[SUPPLIED MATERIAL — start]

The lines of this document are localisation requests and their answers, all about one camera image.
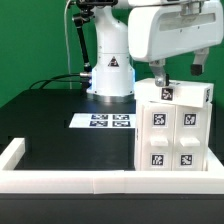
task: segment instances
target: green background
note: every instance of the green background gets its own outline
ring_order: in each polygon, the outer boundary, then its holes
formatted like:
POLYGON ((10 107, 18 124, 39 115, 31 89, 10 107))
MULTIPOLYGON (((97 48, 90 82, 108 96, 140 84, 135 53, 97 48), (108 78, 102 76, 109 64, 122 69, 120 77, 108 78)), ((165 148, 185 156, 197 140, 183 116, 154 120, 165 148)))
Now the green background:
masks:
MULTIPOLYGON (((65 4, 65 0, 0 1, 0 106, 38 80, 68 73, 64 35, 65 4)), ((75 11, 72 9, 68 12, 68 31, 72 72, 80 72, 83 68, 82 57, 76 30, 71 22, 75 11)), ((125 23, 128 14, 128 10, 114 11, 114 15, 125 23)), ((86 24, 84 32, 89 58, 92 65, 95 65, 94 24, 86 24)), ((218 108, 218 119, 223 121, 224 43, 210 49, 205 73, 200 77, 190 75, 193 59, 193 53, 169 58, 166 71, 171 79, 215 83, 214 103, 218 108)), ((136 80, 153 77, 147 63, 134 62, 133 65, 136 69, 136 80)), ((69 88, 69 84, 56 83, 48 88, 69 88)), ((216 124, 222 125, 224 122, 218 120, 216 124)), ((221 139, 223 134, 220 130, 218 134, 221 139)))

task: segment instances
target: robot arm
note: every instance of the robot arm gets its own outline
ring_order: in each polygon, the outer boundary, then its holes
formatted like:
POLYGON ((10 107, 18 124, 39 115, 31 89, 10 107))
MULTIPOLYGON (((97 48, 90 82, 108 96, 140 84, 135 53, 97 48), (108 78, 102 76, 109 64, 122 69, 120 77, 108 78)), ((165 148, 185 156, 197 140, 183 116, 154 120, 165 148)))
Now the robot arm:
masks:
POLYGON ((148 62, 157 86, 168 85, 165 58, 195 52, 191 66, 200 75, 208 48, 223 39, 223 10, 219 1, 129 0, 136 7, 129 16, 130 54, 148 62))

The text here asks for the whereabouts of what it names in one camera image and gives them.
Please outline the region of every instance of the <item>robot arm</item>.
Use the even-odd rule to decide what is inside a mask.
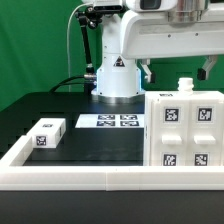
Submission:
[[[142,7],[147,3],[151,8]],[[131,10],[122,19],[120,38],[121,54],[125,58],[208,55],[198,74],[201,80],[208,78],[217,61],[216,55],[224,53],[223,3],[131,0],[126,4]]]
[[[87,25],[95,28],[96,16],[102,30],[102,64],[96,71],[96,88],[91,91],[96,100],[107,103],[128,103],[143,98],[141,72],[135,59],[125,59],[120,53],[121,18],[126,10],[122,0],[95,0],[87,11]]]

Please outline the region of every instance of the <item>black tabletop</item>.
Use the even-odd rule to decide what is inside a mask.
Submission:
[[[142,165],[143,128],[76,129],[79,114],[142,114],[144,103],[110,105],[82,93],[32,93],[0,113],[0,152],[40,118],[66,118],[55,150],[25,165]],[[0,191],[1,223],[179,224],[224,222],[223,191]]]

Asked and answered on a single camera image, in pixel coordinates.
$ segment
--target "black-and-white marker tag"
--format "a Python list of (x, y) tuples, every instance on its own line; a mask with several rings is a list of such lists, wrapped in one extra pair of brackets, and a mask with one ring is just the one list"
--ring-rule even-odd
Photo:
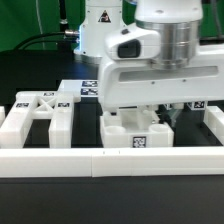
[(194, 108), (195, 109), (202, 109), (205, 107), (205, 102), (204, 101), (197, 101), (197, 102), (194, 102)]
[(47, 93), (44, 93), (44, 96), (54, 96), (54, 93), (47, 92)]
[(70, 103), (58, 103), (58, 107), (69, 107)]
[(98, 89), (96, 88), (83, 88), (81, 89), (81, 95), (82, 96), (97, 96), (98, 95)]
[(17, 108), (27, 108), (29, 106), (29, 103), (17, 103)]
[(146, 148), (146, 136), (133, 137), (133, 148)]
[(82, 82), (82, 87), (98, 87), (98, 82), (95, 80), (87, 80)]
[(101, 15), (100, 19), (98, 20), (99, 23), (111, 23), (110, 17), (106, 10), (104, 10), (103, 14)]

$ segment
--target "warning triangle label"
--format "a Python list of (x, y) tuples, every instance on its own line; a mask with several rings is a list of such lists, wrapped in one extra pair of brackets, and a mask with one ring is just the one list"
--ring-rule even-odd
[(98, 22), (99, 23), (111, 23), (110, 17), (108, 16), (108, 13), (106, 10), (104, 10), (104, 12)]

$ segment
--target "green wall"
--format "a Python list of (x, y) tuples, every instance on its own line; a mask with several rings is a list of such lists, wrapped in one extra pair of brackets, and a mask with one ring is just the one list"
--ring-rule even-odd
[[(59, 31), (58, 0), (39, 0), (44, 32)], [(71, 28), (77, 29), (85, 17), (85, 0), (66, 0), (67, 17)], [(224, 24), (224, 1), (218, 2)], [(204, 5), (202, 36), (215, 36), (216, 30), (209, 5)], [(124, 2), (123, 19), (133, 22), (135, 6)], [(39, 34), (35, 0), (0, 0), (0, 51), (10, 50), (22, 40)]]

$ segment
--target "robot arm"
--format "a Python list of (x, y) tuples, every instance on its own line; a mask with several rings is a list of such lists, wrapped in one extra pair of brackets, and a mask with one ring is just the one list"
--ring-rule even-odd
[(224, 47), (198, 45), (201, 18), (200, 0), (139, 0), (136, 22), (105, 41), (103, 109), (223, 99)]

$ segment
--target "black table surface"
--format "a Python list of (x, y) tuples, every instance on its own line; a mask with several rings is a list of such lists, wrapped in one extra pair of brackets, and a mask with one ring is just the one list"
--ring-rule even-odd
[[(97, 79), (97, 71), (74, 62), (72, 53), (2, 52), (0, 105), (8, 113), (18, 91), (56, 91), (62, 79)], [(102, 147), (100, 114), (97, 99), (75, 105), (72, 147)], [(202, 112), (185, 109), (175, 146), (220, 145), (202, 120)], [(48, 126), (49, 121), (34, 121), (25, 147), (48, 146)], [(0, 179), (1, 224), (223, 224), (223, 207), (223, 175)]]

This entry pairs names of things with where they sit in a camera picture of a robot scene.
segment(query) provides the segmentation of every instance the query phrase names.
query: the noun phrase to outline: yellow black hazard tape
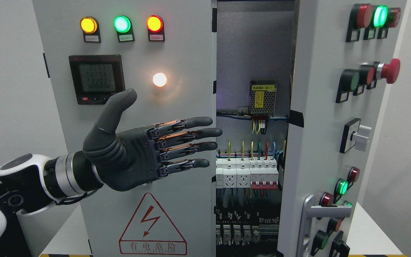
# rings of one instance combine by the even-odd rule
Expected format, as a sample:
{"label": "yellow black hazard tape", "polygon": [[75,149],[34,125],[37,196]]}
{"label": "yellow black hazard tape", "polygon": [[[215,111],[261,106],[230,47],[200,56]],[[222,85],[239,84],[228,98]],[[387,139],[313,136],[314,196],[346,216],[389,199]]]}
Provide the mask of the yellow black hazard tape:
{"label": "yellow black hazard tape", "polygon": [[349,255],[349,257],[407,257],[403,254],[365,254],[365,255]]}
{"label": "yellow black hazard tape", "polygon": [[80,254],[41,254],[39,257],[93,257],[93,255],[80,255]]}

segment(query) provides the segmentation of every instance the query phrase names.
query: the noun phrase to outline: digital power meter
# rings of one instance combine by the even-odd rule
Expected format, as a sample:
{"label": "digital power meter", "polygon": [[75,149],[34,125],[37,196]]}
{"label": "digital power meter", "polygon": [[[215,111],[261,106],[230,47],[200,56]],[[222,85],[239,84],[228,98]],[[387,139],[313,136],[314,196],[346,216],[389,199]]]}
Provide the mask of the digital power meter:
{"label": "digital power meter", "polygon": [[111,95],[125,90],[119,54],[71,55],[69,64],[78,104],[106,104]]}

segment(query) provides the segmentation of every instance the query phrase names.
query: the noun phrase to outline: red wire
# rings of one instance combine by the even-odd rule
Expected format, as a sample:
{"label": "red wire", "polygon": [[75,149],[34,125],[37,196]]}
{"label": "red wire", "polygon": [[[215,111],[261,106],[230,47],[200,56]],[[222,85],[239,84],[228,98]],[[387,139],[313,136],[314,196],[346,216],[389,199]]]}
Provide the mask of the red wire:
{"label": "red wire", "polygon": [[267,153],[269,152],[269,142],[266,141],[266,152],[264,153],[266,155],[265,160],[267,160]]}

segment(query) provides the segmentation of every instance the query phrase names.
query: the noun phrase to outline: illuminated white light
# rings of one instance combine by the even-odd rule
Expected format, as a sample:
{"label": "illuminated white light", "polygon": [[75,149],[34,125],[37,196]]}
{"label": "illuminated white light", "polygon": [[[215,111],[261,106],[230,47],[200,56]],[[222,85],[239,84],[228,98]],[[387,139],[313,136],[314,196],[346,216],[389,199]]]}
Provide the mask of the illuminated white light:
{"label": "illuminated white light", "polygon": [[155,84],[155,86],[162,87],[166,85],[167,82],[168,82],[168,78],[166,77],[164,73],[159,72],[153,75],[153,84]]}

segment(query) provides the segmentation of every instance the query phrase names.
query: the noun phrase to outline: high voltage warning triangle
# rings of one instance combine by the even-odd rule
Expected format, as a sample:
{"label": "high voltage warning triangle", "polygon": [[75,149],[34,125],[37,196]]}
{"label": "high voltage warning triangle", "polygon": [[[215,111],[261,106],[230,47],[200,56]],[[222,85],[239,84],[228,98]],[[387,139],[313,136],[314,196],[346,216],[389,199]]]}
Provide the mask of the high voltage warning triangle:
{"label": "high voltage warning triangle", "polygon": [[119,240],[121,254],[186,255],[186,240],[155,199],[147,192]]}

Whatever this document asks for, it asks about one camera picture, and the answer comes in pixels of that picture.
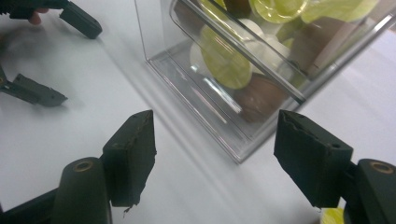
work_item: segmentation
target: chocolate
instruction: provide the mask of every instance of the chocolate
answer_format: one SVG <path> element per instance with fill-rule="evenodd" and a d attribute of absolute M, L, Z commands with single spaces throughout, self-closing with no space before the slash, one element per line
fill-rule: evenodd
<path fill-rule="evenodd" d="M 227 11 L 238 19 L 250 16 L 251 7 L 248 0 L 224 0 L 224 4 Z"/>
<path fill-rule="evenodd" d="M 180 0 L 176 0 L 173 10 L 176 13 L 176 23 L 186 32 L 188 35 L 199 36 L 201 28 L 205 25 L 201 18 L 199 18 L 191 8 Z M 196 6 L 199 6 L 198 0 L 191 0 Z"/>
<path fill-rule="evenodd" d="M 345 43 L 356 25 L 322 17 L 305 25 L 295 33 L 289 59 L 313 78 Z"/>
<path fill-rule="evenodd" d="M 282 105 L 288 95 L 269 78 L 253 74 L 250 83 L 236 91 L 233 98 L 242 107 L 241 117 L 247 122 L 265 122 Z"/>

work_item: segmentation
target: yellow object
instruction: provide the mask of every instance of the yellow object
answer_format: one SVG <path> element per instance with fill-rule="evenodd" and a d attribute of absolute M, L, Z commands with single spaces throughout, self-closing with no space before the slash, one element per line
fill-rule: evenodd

[SUPPLIED MATERIAL — finish]

= TASK PROMPT =
Leaving out the pictures, print each line of the records above from the first up to and including the one that contains "Please outline the region of every instance of the <item>robot", exactly as written.

= YOUR SOLUTION =
The lines of this document are localisation requests and their answers, all about one camera image.
task: segment instances
target: green background
note: every instance of the green background gets its own outline
ring_order: in each polygon, the outer boundary, then its holes
formatted like:
POLYGON ((10 107, 18 124, 39 115, 31 89, 10 107))
MULTIPOLYGON (((97 48, 90 82, 108 96, 140 84, 135 53, 97 48), (108 78, 102 76, 109 64, 122 69, 120 77, 108 78)), ((165 148, 185 156, 197 140, 183 116, 154 120, 165 148)))
Now the green background:
masks:
MULTIPOLYGON (((65 4, 65 0, 0 1, 0 106, 38 80, 68 73, 64 35, 65 4)), ((75 11, 72 9, 68 12, 68 31, 72 72, 80 72, 83 68, 82 57, 76 30, 71 22, 75 11)), ((125 23, 128 14, 128 10, 114 11, 114 15, 125 23)), ((86 24, 84 32, 89 58, 92 65, 95 65, 94 24, 86 24)), ((218 108, 218 119, 223 121, 224 43, 210 49, 205 73, 200 77, 190 75, 193 59, 193 53, 169 58, 166 71, 171 79, 215 83, 214 103, 218 108)), ((136 80, 153 77, 147 63, 134 62, 133 65, 136 69, 136 80)), ((69 88, 69 84, 56 83, 48 88, 69 88)), ((216 124, 222 125, 224 122, 218 120, 216 124)), ((221 139, 223 134, 220 130, 218 134, 221 139)))

task: segment instances
target: robot arm
note: every instance of the robot arm gets its own outline
ring_order: in each polygon, the outer boundary, then its holes
formatted like:
POLYGON ((10 107, 18 124, 39 115, 31 89, 10 107))
MULTIPOLYGON (((97 48, 90 82, 108 96, 140 84, 135 53, 97 48), (108 78, 102 76, 109 64, 122 69, 120 77, 108 78)), ((165 148, 185 156, 197 140, 183 116, 154 120, 165 148)))
Now the robot arm:
masks:
POLYGON ((148 62, 157 86, 168 85, 165 58, 195 52, 191 66, 200 75, 208 48, 223 39, 223 10, 219 1, 129 0, 136 7, 129 16, 130 54, 148 62))

The text here asks for the whereabouts of what it names in one camera image and gives them.
Please outline the region of every instance of the <item>robot arm</item>.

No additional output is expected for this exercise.